Look, unless you’ve got some sort of relationship death wish, there’s no reason whatsoever to subject yourself and your significant other to the offerings of commercialized, pre-packaged Valentine’s Day romance. You’re both better than that.
Become Your Own Restaurant – We’ll make this easy. Go to your butcher counter, grab 4 lamb loin chops (not the lollipop rib chop style – these look like mini t-bones). Sprinkle with salt and pepper, a little tarragon, pop into a hot non-stick pan to get a sear on both sides and then transfer to a cookie sheet in a 350 degree oven until it reaches desired done-ness (8 minutes will give you a solid medium). Pair with potatoes, green beans or other veggie of choice and a nice smooth cabernet (also goes excellently with champagne). Cook it together for a nice activity, and enjoy without all the pretentious restaurant crap that comes along with Valentine’s day. Want more of a challenge and more glory afterwards – start with the same lamb loin chops and try this phenomenal recipe courtesy of the Food Network and Bobby Flay.

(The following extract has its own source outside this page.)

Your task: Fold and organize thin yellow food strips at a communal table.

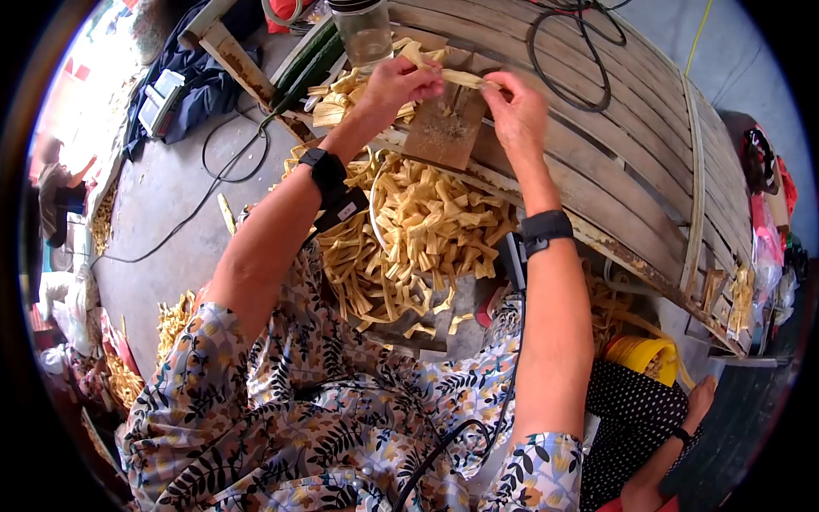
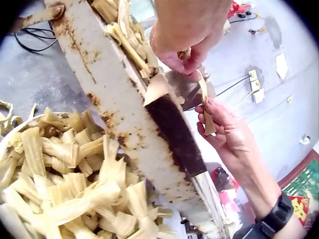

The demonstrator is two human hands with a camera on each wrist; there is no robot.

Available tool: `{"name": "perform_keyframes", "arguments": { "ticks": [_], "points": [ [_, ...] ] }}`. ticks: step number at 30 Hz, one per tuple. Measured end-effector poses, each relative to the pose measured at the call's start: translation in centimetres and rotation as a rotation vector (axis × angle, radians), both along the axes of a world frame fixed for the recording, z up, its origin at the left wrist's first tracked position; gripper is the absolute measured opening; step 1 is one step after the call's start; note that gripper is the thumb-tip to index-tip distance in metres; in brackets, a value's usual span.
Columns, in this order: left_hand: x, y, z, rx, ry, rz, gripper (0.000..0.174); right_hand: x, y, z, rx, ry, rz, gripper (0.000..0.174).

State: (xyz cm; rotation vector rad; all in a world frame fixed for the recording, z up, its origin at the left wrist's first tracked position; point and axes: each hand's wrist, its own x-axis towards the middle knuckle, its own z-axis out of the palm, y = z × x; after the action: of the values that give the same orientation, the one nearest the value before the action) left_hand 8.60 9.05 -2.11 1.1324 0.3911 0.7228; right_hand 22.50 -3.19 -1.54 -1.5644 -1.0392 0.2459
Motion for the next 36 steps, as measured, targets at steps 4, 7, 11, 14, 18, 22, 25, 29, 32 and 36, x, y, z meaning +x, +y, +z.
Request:
{"name": "perform_keyframes", "arguments": {
  "ticks": [4,7,11,14,18,22,25,29,32,36],
  "points": [
    [-0.1,0.0,-1.5,0.127,0.21,0.136,0.016,-0.4,-1.1,-0.7,-0.318,-0.366,-0.237,0.019],
    [-1.8,0.1,0.7,0.11,0.109,-0.061,0.022,-0.2,-3.0,0.9,-0.289,-0.079,-0.186,0.021],
    [-4.3,-1.0,2.6,-0.073,0.043,-0.367,0.036,-2.7,-5.5,4.2,-0.184,0.694,0.18,0.035],
    [-6.1,-1.8,2.3,-0.037,0.099,-0.512,0.052,-4.6,-6.6,3.7,-0.124,0.997,0.4,0.043],
    [-7.2,-2.4,1.2,-0.104,0.153,-0.587,0.058,-5.7,-7.5,2.8,-0.12,1.066,0.481,0.039],
    [-8.2,-2.9,1.6,-0.069,0.16,-0.627,0.059,-5.5,-8.1,1.7,-0.189,1.013,0.524,0.033],
    [-9.1,-3.1,1.9,-0.067,0.173,-0.696,0.051,-6.0,-8.6,1.2,-0.27,0.946,0.565,0.034],
    [-10.2,-3.6,0.4,-0.054,0.233,-0.81,0.035,-6.1,-9.4,0.5,-0.399,0.7,0.555,0.033],
    [-10.2,-4.4,-1.9,-0.026,0.329,-0.795,0.029,-5.9,-9.7,-1.9,-0.403,0.377,0.469,0.032],
    [-9.5,-6.3,-4.0,0.133,0.428,-0.525,0.026,-7.2,-10.2,-4.4,-0.387,-0.12,0.297,0.03]
  ]
}}
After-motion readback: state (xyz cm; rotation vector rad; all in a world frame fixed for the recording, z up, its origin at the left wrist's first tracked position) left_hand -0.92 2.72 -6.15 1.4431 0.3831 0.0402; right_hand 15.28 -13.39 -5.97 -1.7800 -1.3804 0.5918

Your Own Private Spa – We know you have no desire to walk around in little matching robes and paper flip flops, but your lady almost definitely does. Do the next best thing by hiring a professional team to come give you a couples massage in the privacy of your own home. They’ll bring the tables, oils, and all the essentials – and clean it up afterwards too.
Host a Party – So you don’t need the one-on-one time, but you DO want to celebrate in a big way. Great! Gather up your likeminded friends who want to skip the greeting-card version of valentine’s day and throw an awesome party instead. Serve Cosmo Bubbles for the ladies… start with a basic cosmo martini recipe. and add a floater of champagne as a finisher. For your guy friends, break out the expensive scotch and order some tasty appetizers from your local market to pick up in advance.